As regular CFZ-watchers will know, for some time Corinna has been doing a column for Animals & Men and a regular segment on On The Track... particularly about out-of-place birds and rare vagrants. There seem to be more and more bird stories from all over the world hitting the news these days so, to make room for them all - and to give them all equal and worthy coverage - she has set up this new blog to cover all things feathery and Fortean.

Tuesday, 24 May 2016

Fears for rare vulture spotted over Dartmoor

By WMNKRossiter  |  Posted: May 23, 2016
By Keith Rossiter

Farmers should be allowed to leave animal carcasses out in the fields to ensure that a rare vulture spotted in the Westcountry does not starve to death, a conservationist says.

As reported in the WMN last week, a lammergeier was filmed over the Severn eastuary near Bristol, and later spotted near the Venford reservoir on Dartmoor in Devon.

There were numerous reports of sightings over Dartmoor today.
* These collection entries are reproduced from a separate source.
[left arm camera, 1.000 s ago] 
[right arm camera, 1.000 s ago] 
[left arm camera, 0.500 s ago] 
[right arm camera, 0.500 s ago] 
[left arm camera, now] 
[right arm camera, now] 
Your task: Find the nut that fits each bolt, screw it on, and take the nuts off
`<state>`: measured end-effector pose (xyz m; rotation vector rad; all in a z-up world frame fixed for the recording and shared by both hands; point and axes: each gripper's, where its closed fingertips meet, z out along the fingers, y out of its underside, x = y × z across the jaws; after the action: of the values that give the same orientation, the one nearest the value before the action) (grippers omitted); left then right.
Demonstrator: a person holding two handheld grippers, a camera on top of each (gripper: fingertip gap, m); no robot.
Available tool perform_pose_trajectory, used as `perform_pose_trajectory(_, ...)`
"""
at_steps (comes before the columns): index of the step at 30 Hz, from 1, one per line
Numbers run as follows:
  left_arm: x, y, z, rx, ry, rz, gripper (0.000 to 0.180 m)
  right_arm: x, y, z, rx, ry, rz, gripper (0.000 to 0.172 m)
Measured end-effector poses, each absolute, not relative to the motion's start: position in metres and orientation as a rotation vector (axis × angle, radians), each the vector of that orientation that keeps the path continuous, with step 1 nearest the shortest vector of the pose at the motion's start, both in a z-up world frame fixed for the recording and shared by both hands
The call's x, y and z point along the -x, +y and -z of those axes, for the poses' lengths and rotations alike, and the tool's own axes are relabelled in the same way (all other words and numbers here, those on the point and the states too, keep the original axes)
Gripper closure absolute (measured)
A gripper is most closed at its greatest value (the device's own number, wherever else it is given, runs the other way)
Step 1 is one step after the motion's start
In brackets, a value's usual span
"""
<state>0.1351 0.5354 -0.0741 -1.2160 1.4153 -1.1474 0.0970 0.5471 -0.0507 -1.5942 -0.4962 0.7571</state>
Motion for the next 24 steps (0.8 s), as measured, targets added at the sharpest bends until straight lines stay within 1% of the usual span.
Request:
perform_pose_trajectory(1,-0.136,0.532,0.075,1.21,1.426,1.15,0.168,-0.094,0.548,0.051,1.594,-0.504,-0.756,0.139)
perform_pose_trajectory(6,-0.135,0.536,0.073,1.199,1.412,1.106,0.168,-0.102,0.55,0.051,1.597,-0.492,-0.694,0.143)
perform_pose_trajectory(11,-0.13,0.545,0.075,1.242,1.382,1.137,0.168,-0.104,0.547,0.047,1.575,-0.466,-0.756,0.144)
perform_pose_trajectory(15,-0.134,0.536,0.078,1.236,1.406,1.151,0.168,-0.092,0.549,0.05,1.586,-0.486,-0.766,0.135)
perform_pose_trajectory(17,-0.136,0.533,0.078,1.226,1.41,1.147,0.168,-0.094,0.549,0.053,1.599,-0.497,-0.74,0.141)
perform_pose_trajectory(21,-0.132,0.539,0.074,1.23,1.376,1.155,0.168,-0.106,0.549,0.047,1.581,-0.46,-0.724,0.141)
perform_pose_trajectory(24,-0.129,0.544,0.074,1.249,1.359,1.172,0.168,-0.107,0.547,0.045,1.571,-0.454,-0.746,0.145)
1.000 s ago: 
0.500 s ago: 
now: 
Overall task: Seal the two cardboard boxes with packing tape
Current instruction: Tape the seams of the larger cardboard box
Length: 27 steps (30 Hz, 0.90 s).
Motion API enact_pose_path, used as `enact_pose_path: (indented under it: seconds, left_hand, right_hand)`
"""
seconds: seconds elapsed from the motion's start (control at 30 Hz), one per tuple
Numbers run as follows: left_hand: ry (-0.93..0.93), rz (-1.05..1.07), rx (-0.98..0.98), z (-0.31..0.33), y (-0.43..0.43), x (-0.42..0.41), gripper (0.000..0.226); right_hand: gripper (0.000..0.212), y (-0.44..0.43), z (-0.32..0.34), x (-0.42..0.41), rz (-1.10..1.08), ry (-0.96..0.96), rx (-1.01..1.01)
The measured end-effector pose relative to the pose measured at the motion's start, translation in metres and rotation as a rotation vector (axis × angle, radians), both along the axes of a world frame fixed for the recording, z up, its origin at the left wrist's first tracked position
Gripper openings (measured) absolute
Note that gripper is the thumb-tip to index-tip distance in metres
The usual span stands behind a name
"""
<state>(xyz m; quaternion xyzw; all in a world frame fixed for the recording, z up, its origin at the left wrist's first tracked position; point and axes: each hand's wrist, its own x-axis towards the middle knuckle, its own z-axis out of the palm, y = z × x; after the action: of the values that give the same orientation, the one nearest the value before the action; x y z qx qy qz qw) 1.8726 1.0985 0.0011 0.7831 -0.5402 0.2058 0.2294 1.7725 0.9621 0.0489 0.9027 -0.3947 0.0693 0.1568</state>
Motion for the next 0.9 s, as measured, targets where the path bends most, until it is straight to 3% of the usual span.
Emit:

"This is an amazing thing to have happened," conservationist Derek Gow said.
Watch the vulture in flight

"There are very few records of vultures coming to Britain in the past."

He said lammergeiers were found in mountainous regions such as the Pyrenees and the Alps.

In Spain, farmers have a dispensation to dispose of animal carcasses in an area frequented by lammergeiers.

"Britain is too sterile," Mr Gow said. "Farmers aren't allowed to leave dead livestock out in the fields.

"Birds like vultures and red kites are really going to struggle for food here.

"In this landscape you will find the occasional dead sheep, but you are just not going to find the numbers needed.

"Leaving carcasses out isn't something that can't be done under EU law.

"Defra needs to make it possible for farmers."

Mr Gow said that although the lammergeier could have escaped from a collection somewhere in Britain, it was more likely to be a juvenile from a wild population in the Alps or Pyrenees which was looking for new territory.